**Your instructions:** Within the data that follows, set down exactly the lines from the one containing "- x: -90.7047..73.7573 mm" through the one containing "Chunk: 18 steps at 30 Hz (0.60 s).", both ends included.

**Information shown:**
- Opening Delimiter -

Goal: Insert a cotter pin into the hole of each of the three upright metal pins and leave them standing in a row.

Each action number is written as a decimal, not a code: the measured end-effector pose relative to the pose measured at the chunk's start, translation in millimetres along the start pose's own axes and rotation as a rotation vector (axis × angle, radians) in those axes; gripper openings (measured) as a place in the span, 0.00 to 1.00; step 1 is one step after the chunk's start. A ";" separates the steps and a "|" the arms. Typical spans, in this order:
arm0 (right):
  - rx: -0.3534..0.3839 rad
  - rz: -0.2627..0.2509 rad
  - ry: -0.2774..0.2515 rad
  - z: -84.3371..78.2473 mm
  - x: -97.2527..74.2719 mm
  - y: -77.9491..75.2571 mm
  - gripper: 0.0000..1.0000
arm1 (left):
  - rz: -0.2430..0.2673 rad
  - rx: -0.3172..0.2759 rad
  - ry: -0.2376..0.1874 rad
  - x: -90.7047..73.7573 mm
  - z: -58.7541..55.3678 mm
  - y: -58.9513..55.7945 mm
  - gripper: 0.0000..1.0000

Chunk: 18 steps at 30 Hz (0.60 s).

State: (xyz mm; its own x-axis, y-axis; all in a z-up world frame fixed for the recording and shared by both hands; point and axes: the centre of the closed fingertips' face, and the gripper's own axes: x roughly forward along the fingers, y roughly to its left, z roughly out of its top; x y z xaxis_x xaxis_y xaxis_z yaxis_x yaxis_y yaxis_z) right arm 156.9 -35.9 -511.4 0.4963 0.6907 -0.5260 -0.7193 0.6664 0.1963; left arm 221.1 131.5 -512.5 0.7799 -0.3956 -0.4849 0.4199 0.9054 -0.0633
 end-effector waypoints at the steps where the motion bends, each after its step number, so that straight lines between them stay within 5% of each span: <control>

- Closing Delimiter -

**Your solution:**
  - x: -90.7047..73.7573 mm
  - z: -58.7541..55.3678 mm
  - y: -58.9513..55.7945 mm
  - gripper: 0.0000..1.0000

Chunk: 18 steps at 30 Hz (0.60 s).

Nothing more belongs to this exercise.